Friday, August 10, 2012

Unparalleled Onslaught of Disasters Due to Global Warming




Global warming is leading to such severe storms, droughts and warm waves that countries should prepare for an unprecedented onslaught of deadly and costly weather disasters, an international board of weather scientists says in a report issued Wednesday. The greatest danger from extreme climate is in highly populated, poor regions of the world, the statement warns, but no corner of the globe from Mumbai to Miami - is immune. The document by a Nobel Prize-winning panel of climate scientists forecasts stronger tropical cyclones and more frequent heat waves, deluges and droughts.
 
According to the scientists, some places, particularly parts of Mumbai in India, could become uninhabitable from floods, storms and rising seas. In 2005, over 24 hours nearly 900 millimetres of rain fell on the city, killing more than 1,000 people and causing massive damage. Roughly 2.7 million people live in areas at risk of flooding. Other cities at lesser risk include Miami, Shanghai, Bangkok, China's Guangzhou, Vietnam's Ho Chi Minh City, Myanmar's Yangon (formerly known as Rangoon) and India's Kolkata (formerly known as Calcutta). The people of small island nations, such as the Maldives, may also need to abandon their homes because of rising seas and fierce storms.

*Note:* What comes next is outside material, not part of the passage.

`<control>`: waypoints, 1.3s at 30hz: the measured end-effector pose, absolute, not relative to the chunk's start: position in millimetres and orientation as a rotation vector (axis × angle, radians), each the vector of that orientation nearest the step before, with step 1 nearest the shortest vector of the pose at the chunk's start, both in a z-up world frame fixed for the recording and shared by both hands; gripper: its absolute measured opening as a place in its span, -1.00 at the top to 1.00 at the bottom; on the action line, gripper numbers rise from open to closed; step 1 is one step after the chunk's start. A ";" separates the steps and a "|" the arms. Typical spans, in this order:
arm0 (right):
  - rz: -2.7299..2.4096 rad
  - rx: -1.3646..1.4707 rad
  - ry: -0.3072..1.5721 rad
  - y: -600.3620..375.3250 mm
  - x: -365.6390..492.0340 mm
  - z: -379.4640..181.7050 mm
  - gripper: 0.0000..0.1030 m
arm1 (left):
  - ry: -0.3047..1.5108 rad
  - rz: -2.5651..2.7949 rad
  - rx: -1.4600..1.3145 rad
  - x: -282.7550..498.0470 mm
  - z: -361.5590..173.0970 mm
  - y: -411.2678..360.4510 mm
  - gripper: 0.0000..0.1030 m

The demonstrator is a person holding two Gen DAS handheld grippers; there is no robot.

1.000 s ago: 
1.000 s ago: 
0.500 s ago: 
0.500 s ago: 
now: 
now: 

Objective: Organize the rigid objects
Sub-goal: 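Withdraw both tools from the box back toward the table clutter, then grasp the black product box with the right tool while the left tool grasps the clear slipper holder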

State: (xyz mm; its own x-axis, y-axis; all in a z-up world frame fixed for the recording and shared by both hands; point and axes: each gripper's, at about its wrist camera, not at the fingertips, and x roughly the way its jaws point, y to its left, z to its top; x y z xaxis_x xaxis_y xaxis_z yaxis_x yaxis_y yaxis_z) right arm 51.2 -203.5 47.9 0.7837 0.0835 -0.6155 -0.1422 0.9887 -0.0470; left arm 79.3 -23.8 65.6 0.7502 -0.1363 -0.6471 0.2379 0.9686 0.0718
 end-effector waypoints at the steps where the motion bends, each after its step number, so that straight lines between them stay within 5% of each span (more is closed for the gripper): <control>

 IPCC chairman Rajendra Pachauri told The Associated Press that while all countries are getting hurt by increased climate extremes, the overwhelming majority of deaths are happening in poorer less developed places. That, combined with the fact that richer countries are generating more greenhouse gases from the burning of fossil fuels, makes the issue of weather extremes one of fairness.